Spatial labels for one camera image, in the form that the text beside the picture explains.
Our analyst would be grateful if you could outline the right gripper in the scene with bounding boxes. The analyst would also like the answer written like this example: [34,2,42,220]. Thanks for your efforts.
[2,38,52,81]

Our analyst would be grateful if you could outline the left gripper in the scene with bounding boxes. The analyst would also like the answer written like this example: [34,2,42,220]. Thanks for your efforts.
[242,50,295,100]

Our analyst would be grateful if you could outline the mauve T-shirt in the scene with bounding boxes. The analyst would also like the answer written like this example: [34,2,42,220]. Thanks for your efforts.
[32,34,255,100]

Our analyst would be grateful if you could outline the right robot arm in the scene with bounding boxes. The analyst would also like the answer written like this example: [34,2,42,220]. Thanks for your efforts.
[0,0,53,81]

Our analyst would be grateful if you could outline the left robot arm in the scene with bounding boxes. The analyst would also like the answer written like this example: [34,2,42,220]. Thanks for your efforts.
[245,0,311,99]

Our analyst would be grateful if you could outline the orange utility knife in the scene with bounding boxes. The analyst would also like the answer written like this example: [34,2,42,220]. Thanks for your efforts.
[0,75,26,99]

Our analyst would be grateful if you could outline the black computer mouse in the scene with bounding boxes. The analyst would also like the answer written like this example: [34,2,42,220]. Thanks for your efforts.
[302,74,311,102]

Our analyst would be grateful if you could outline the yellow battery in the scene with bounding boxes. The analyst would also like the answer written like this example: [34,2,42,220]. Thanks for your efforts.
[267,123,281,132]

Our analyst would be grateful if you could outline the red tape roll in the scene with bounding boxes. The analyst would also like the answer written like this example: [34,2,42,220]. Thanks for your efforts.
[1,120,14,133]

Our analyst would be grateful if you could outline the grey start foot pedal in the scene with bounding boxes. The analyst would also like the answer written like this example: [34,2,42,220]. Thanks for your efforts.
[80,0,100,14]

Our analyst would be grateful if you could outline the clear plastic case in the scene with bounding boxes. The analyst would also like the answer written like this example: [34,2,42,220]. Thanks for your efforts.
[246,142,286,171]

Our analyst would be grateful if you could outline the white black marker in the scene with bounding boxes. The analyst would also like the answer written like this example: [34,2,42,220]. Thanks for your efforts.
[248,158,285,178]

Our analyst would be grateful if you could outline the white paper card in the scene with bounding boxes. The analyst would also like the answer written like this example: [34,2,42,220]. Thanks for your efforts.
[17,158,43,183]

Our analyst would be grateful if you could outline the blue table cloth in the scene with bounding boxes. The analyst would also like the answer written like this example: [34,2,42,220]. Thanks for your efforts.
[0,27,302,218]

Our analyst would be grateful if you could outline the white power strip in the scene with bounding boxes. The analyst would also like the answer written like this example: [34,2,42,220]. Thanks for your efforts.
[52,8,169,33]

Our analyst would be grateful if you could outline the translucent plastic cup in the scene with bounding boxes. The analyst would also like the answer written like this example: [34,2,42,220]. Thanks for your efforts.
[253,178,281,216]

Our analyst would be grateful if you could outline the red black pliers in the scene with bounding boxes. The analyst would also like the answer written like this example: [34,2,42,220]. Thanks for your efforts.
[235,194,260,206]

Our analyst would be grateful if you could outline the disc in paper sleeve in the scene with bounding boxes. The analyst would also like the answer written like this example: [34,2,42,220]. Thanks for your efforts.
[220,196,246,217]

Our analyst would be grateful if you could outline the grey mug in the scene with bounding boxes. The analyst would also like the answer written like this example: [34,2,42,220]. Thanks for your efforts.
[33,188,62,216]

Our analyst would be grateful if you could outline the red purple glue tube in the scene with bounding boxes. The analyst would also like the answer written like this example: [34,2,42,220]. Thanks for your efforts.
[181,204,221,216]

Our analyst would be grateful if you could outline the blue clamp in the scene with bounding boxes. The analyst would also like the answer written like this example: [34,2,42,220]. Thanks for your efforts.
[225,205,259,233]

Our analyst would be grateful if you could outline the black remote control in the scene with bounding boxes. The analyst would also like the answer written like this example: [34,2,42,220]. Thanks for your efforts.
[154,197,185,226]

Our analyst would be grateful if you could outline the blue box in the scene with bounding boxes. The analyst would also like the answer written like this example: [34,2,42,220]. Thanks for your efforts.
++++++
◆ Work instructions ◆
Would you retype the whole listing, exactly as it reads?

◆ Response to this exercise ◆
Spatial labels for one camera image, in the form that the text beside the picture explains.
Our analyst would be grateful if you could outline the right gripper in the scene with bounding boxes. The analyst would also like the answer written like this example: [34,2,42,220]. Thanks for your efforts.
[2,38,52,81]

Our analyst would be grateful if you could outline the left gripper in the scene with bounding boxes. The analyst would also like the answer written like this example: [34,2,42,220]. Thanks for your efforts.
[242,50,295,100]

Our analyst would be grateful if you could outline the mauve T-shirt in the scene with bounding boxes. The analyst would also like the answer written like this example: [34,2,42,220]. Thanks for your efforts.
[32,34,255,100]

Our analyst would be grateful if you could outline the right robot arm in the scene with bounding boxes. The analyst would also like the answer written like this example: [34,2,42,220]. Thanks for your efforts.
[0,0,53,81]

Our analyst would be grateful if you could outline the left robot arm in the scene with bounding boxes. The analyst would also like the answer written like this example: [34,2,42,220]. Thanks for your efforts.
[245,0,311,99]

Our analyst would be grateful if you could outline the orange utility knife in the scene with bounding boxes. The analyst would also like the answer written like this example: [34,2,42,220]. Thanks for your efforts.
[0,75,26,99]

Our analyst would be grateful if you could outline the black computer mouse in the scene with bounding boxes. The analyst would also like the answer written like this example: [34,2,42,220]. Thanks for your efforts.
[302,74,311,102]

Our analyst would be grateful if you could outline the yellow battery in the scene with bounding boxes. The analyst would also like the answer written like this example: [34,2,42,220]. Thanks for your efforts.
[267,123,281,132]

Our analyst would be grateful if you could outline the red tape roll in the scene with bounding boxes. The analyst would also like the answer written like this example: [34,2,42,220]. Thanks for your efforts.
[1,120,14,133]

Our analyst would be grateful if you could outline the grey start foot pedal in the scene with bounding boxes. The analyst would also like the answer written like this example: [34,2,42,220]. Thanks for your efforts.
[80,0,100,14]

Our analyst would be grateful if you could outline the clear plastic case in the scene with bounding boxes. The analyst would also like the answer written like this example: [34,2,42,220]. Thanks for your efforts.
[246,142,286,171]

Our analyst would be grateful if you could outline the white black marker in the scene with bounding boxes. The analyst would also like the answer written like this example: [34,2,42,220]. Thanks for your efforts.
[248,158,285,178]

Our analyst would be grateful if you could outline the white paper card in the scene with bounding boxes. The analyst would also like the answer written like this example: [34,2,42,220]. Thanks for your efforts.
[17,158,43,183]

Our analyst would be grateful if you could outline the blue table cloth in the scene with bounding boxes. The analyst would also like the answer written like this example: [34,2,42,220]. Thanks for your efforts.
[0,27,302,218]

Our analyst would be grateful if you could outline the white power strip in the scene with bounding boxes. The analyst would also like the answer written like this example: [34,2,42,220]. Thanks for your efforts.
[52,8,169,33]

Our analyst would be grateful if you could outline the translucent plastic cup in the scene with bounding boxes. The analyst would also like the answer written like this example: [34,2,42,220]. Thanks for your efforts.
[253,178,281,216]

Our analyst would be grateful if you could outline the red black pliers in the scene with bounding boxes. The analyst would also like the answer written like this example: [34,2,42,220]. Thanks for your efforts.
[235,194,260,206]

Our analyst would be grateful if you could outline the disc in paper sleeve in the scene with bounding boxes. The analyst would also like the answer written like this example: [34,2,42,220]. Thanks for your efforts.
[220,196,246,217]

Our analyst would be grateful if you could outline the grey mug in the scene with bounding boxes. The analyst would also like the answer written like this example: [34,2,42,220]. Thanks for your efforts.
[33,188,62,216]

Our analyst would be grateful if you could outline the red purple glue tube in the scene with bounding boxes. The analyst would also like the answer written like this example: [34,2,42,220]. Thanks for your efforts.
[181,204,221,216]

Our analyst would be grateful if you could outline the blue clamp in the scene with bounding boxes. The analyst would also like the answer written like this example: [34,2,42,220]. Thanks for your efforts.
[225,205,259,233]

Our analyst would be grateful if you could outline the black remote control in the scene with bounding boxes. The analyst would also like the answer written like this example: [34,2,42,220]. Thanks for your efforts.
[154,197,185,226]

Our analyst would be grateful if you could outline the blue box in the scene with bounding boxes. The analyst would also like the answer written like this example: [34,2,42,220]. Thanks for your efforts.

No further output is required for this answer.